[TO DO] From the first line to the last, return the data exactly as written.
>>>
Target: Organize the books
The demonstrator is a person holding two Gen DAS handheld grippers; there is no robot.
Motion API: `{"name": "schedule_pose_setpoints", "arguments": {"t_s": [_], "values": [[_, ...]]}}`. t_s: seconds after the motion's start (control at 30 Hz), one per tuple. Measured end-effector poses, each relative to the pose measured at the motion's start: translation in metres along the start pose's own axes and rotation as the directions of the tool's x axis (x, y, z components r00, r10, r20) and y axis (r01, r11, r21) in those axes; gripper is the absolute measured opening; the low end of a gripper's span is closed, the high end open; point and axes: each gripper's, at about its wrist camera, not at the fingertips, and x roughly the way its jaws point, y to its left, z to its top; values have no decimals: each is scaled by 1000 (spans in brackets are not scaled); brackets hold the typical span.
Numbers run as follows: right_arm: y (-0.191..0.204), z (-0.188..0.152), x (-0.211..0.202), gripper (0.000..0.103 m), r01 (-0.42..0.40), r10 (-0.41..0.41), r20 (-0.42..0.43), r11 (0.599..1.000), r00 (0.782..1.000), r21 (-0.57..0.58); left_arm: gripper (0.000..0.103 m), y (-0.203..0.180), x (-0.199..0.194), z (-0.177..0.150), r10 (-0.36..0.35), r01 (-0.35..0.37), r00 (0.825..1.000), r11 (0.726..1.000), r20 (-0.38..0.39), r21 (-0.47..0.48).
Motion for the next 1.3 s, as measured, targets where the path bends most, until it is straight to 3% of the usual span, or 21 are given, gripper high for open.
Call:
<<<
[ANSWER TO THIS PROBLEM]
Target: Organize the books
The demonstrator is a person holding two Gen DAS handheld grippers; there is no robot.
Motion API: `{"name": "schedule_pose_setpoints", "arguments": {"t_s": [_], "values": [[_, ...]]}}`. t_s: seconds after the motion's start (control at 30 Hz), one per tuple. Measured end-effector poses, each relative to the pose measured at the motion's start: translation in metres along the start pose's own axes and rotation as the directions of the tool's x axis (x, y, z components r00, r10, r20) and y axis (r01, r11, r21) in those axes; gripper is the absolute measured opening; the low end of a gripper's span is closed, the high end open; point and axes: each gripper's, at about its wrist camera, not at the fingertips, and x roughly the way its jaws point, y to its left, z to its top; values have no decimals: each is scaled by 1000 (spans in brackets are not scaled); brackets hold the typical span.
Numbers run as follows: right_arm: y (-0.191..0.204), z (-0.188..0.152), x (-0.211..0.202), gripper (0.000..0.103 m), r01 (-0.42..0.40), r10 (-0.41..0.41), r20 (-0.42..0.43), r11 (0.599..1.000), r00 (0.782..1.000), r21 (-0.57..0.58); left_arm: gripper (0.000..0.103 m), y (-0.203..0.180), x (-0.199..0.194), z (-0.177..0.150), r10 (-0.36..0.35), r01 (-0.35..0.37), r00 (0.825..1.000), r11 (0.726..1.000), r20 (-0.38..0.39), r21 (-0.47..0.48).
Motion for the next 1.3 s, as measured, targets where the path bends most, until it is straight to 3% of the usual span, or 21 are given, gripper high for open.
Call:

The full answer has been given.